The tension Monday in West Point’s Robinson Auditorium could be cut with a knife. A nearly 200-year-old lead time capsule sat center stage in a room brimming with anxious onlookers, its sealed lid slowly prying open as an archaeologist meticulously slid a gleaming blade from one side to the other.
A symphony of whispers and nervous laughter reached a crescendo as the surgeon’s tool approached its final cut. Inside the box’s mysterious one square foot of space could be anything — personal tokens of Thaddeus Kosciuszko, under whose monument the capsule was found, antiquated medals or coins, human remains, even a Christmastime leg lamp to proudly display in one’s bay window.
With one last incision, the lid wiggled free. The archaeologist reached for a flashlight, the cube’s dark interior preserving its final moments of secrecy. Top officers, senior historians, libraries, archivists and museum curators leaned forward, the oxygen in the room suddenly in short supply.
“Silt,” the archaeologist said. Just silt.
In what could either be the most dazzling illustration of an anticlimactic “hurry up and wait” gathering or one of the best pranks in military history — perhaps both — the culmination of a centuries-old mystery at the U.S. Military Academy amounted to little more than some dirt.
“The box didn’t quite meet expectations,” the container’s glove- and mask-clad handler said, sheepishly, as the auditorium’s tension swiftly relented to profound awkwardness. “Potentially, it was something small and organic that may have come apart over time, but we’re just not certain.”
The cube, which in recent months became the subject of numerous announcements, an unsealing save-the-date video and a YouTube livestream, was discovered during renovations earlier this year in the base of the campus’ Thaddeus Kosciuszko monument.
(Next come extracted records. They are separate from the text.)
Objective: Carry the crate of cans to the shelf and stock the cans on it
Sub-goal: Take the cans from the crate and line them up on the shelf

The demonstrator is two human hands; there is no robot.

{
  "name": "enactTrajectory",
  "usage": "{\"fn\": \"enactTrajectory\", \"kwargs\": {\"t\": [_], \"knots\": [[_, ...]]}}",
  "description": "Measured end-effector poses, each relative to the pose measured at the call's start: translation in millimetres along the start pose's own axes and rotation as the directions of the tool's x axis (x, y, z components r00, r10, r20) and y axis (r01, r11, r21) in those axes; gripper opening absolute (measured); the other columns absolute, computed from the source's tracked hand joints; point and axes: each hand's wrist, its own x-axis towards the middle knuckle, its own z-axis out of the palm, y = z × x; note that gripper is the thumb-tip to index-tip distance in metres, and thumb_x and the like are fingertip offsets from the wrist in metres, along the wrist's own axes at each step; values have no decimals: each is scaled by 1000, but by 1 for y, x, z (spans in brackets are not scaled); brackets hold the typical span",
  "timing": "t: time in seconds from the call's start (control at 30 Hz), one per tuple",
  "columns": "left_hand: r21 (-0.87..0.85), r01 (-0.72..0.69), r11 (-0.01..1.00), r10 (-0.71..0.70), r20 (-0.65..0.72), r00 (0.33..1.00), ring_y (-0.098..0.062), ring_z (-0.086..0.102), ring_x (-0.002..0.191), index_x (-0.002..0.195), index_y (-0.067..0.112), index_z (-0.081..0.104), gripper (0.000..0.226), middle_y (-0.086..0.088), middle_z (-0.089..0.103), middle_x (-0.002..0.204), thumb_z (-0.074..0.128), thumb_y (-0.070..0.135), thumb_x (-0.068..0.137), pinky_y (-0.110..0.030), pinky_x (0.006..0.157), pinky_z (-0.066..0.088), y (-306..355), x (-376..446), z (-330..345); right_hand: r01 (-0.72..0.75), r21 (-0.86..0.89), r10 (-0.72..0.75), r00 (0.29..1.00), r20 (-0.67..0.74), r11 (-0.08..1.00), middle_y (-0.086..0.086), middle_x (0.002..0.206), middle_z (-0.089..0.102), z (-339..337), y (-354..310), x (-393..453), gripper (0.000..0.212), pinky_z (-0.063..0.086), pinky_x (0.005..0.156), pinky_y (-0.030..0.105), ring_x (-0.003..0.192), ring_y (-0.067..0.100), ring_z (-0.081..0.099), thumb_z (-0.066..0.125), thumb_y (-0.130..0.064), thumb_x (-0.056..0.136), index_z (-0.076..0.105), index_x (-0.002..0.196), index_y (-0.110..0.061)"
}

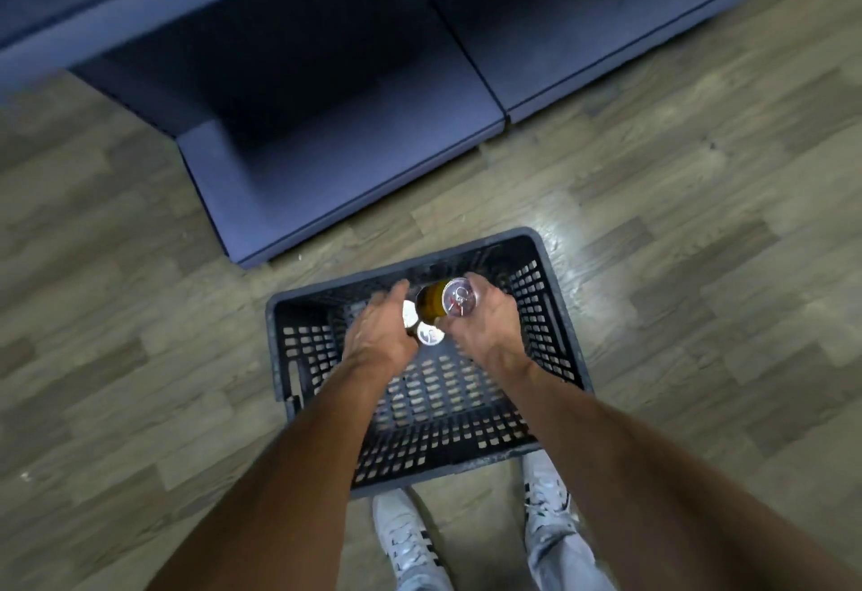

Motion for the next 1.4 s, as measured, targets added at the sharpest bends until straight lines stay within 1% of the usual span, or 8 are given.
{"fn": "enactTrajectory", "kwargs": {"t": [0.2,0.33,0.47,0.67,0.87,1.07,1.27,1.4], "knots": [[-239,-18,971,24,24,999,-19,61,106,148,32,31,92,0,60,129,78,23,69,-25,82,51,21,-49,-95,-1,272,-8,1000,31,962,-4,87,71,-75,-78,-37,41,54,76,25,82,14,66,86,-34,61,70,97,-21],[-438,-71,896,20,-121,992,-11,60,86,112,33,51,58,7,64,102,81,28,62,-25,75,48,60,-79,-180,74,535,-102,994,24,842,-4,64,61,-143,-153,-60,18,42,51,15,61,11,56,78,-20,68,69,78,-10],[-554,-151,819,30,-221,975,-15,60,75,94,27,54,55,2,68,84,71,37,44,-26,63,44,107,-104,-268,174,687,-121,985,-125,706,-10,59,58,-214,-225,-85,34,42,55,16,58,7,55,70,-34,56,69,79,-9],[-563,-355,746,132,-398,908,-19,61,71,87,21,57,47,1,69,79,68,46,48,-37,68,50,187,-158,-399,365,700,-158,925,-344,613,0,69,62,-330,-323,-115,49,49,66,36,67,16,58,76,-55,59,65,73,-10],[-551,-514,657,167,-559,812,-14,64,77,94,24,60,25,3,69,85,69,32,72,-30,69,54,226,-221,-485,503,677,-293,864,-409,537,1,89,69,-405,-412,-164,37,57,67,29,81,13,68,78,-50,74,66,89,-19],[-571,-596,565,86,-678,730,-11,66,87,104,27,57,40,5,68,94,76,36,70,-30,75,55,223,-228,-571,564,709,-405,818,-409,424,3,93,70,-429,-506,-170,41,61,73,36,87,18,70,81,-50,70,67,90,-18],[-748,-627,218,-3,-643,766,-17,71,85,99,15,68,25,-5,74,93,69,36,86,-33,71,57,203,-192,-626,515,803,-412,829,-378,299,3,105,66,-412,-572,-141,48,57,83,39,97,18,66,63,-68,76,58,100,-27],[-819,-574,10,-138,-570,810,-19,64,64,97,14,70,54,-6,73,79,42,61,95,-31,59,50,184,-163,-627,510,777,-444,831,-335,369,2,88,71,-392,-595,-124,26,60,76,38,83,19,71,63,-49,88,67,91,-23]]}}
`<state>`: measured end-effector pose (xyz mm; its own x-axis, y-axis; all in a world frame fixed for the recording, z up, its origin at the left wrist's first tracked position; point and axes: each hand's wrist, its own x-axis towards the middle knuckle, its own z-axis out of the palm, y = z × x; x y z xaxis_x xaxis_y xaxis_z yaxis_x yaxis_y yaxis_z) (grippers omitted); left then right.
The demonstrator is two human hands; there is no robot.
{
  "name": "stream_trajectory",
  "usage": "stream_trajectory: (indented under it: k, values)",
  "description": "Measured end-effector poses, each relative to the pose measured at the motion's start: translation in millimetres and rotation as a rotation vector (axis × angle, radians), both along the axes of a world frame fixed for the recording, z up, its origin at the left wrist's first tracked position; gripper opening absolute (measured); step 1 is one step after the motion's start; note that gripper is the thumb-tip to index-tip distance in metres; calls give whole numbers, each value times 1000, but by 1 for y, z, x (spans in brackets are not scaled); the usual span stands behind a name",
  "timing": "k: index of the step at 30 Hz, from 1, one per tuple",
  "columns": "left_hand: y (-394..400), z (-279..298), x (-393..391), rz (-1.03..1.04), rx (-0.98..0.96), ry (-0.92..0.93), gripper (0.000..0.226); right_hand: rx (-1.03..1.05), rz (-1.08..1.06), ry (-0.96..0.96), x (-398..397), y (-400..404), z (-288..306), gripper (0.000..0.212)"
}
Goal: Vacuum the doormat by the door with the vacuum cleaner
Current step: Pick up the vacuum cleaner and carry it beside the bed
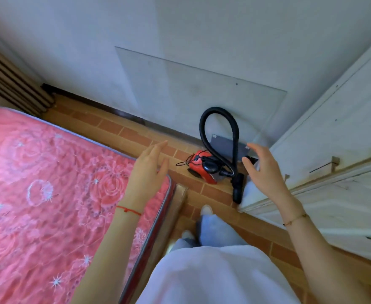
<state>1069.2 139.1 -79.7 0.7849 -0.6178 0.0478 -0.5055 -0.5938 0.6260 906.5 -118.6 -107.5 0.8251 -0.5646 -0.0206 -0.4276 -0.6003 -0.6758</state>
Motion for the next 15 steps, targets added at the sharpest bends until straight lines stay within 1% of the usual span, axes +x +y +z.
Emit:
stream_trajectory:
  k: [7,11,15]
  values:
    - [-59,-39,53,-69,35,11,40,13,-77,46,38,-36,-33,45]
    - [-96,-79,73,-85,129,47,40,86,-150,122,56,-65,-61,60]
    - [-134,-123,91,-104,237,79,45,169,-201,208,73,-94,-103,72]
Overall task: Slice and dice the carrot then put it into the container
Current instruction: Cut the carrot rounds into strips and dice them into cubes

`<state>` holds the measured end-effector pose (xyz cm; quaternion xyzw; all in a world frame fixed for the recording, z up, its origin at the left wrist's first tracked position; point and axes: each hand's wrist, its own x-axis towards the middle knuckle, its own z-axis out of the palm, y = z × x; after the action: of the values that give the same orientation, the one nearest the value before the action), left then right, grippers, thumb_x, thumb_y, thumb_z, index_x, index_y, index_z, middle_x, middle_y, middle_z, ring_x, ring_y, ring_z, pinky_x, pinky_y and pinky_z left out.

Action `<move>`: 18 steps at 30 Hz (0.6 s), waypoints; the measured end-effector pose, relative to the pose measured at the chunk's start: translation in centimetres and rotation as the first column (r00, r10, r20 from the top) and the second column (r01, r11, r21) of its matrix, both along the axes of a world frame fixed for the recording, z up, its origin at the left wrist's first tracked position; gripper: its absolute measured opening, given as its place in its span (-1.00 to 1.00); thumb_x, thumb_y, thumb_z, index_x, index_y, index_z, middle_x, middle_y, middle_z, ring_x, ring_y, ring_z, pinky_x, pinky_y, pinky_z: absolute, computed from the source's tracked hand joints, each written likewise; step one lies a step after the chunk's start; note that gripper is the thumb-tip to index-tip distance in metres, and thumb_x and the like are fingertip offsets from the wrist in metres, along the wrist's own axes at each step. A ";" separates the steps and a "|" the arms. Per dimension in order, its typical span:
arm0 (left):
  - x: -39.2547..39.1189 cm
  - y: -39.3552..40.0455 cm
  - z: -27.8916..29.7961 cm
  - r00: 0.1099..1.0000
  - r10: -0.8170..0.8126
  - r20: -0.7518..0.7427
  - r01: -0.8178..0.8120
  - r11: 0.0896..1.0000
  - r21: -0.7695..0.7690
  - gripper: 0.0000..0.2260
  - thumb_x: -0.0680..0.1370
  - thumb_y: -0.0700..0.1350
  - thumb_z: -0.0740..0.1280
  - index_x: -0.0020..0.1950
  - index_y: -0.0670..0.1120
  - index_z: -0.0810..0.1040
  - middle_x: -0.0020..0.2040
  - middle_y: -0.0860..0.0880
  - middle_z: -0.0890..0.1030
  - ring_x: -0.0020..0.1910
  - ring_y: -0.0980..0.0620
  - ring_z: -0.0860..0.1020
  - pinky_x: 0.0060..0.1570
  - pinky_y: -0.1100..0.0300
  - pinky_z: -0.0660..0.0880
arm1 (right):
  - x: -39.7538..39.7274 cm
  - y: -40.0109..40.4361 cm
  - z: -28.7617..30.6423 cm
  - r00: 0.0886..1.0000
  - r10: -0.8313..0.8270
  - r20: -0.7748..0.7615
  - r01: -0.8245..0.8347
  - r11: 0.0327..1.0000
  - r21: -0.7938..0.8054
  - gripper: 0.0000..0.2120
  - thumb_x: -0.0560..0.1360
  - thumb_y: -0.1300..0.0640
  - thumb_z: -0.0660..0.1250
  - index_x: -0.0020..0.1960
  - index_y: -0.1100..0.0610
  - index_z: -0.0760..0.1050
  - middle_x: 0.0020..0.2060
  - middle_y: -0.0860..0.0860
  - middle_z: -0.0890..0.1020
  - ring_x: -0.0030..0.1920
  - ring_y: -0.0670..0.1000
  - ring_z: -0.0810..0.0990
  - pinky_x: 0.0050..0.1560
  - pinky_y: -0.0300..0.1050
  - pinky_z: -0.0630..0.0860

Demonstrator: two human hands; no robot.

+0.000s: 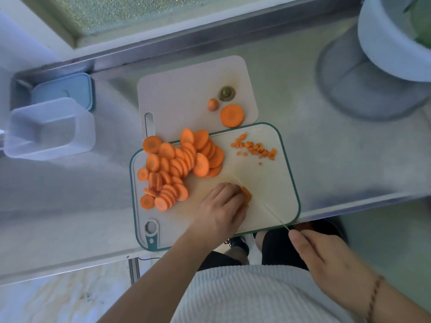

The shrine stands as an homage to the Polish general and engineer who helped strengthen American defenses during the American Revolutionary War.
X-rays of the box conducted by the institution’s Department of Physics and Nuclear Engineering after its discovery were inconclusive, the academy said, adding to the intrigue of Monday’s sediment-rich unveiling. The lead object is believed to have been placed there in 1828, just 26 years after the academy was founded.
“This time capsule is truly a unique discovery, and we are excited to open it and see what the cadets left us nearly two centuries ago,” U.S. Military Academy Superintendent Lt. Gen. Steve Gilland said ahead of Monday’s deflating unveiling. “The capsule’s contents will certainly add to the West Point story and is another example of past generations of cadets gripping hands with present and future generations.”
Academy staff said they expect to sift through the silt and will research a marking on the underside of the container’s lid in the near future, but for now, it appears as if the container’s contents — and its generational ties — are merely dust in the wind.